When will "Uncollected Garbage" be deleted?

littleskunk · August 4, 2024, 11:52pm

TTL data shouldn’t need garbage collection in the first place. You are hunting the wrong witch.

On my nodes the payout was Ok. Not great but good enough. I had some extensive downtime over my vacation that I couldn’t fix remote. Now the nodes are back up and can recover from the downtime. Should get better next month. With the downtime in mind I am happy about my payout. Could have been worse for sure so I take it.

On my nodes the TTL cleanup seems to work. Also no issues with garbage collection. Everything within my expectation. Storagenode dashboard shows inccorect numbers but that are all known issues.

Alexey · August 5, 2024, 1:11am

If the tally is working longer than 24h, it may send a partial report (it will be finished later and will be correct, but likely will not be sent to nodes, because it’s out of the time range). So, this partial report is correct only for this partial time range, but not for the day.

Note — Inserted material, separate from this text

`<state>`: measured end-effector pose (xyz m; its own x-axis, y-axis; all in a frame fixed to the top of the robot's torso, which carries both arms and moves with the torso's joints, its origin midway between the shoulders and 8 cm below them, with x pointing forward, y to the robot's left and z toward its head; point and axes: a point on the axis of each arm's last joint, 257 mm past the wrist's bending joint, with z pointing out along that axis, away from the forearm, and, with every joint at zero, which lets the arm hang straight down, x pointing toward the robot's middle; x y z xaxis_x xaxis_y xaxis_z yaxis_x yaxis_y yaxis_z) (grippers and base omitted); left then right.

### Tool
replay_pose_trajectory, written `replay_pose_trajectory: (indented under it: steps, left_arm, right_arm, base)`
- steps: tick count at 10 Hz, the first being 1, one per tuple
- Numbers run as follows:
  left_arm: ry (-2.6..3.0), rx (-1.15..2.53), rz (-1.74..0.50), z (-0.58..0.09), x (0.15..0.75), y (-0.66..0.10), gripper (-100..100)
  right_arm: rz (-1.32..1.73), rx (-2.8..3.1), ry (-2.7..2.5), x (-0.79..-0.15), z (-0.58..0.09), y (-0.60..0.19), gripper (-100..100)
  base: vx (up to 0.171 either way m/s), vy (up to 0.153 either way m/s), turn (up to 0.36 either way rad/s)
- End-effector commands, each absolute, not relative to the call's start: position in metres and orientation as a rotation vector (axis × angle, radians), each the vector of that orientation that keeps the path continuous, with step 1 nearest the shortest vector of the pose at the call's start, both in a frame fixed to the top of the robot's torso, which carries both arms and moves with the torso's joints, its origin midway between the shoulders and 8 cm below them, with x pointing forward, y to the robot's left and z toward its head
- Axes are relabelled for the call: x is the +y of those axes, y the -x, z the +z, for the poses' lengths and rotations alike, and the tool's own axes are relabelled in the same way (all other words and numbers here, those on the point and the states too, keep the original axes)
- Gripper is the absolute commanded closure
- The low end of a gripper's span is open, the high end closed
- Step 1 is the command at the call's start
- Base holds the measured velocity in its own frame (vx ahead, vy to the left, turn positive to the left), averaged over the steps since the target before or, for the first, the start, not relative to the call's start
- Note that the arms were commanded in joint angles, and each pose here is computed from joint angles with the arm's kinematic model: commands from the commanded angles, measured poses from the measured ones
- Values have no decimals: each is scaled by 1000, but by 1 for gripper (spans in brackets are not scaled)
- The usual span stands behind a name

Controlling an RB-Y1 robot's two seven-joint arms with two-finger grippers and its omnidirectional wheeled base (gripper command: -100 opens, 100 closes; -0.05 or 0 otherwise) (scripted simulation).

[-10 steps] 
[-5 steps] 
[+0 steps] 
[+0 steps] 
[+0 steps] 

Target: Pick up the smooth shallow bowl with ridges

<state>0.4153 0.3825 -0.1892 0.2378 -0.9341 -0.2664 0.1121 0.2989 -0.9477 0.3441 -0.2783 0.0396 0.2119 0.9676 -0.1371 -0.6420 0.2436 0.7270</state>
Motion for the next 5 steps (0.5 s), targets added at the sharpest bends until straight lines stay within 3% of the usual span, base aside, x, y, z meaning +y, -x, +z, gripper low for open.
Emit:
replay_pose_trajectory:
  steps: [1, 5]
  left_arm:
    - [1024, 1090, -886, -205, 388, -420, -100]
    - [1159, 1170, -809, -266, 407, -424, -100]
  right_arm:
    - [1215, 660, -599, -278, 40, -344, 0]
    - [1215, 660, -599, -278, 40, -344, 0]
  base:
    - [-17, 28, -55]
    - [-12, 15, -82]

This is a good question. Because they calculated based on different metric - usage from the orders, not based on an average usage. If your local stat on the piechart is correct, then you can estimate based on the local stat. I do not see any other way. Except implement a new average which would skip missing and partial reports (they would be noticeable less than a previous and the next).

It’s used to prepare the average usage by tally, but it cannot be calculated in time on some satellites. We need to implement a new representation of the average used space on the nodes, which would skip missing or incomplete reports. Then it would be more accurate, but still only an estimation.

There is a way, if the local stat is correct, it could be used for estimation. However, if the uncollected garbage is exist or the stat is incorrect, the estimation would be incorrect too.

Yes, it calculates the usage, it doesn’t have a knowledge is it a paid data or not.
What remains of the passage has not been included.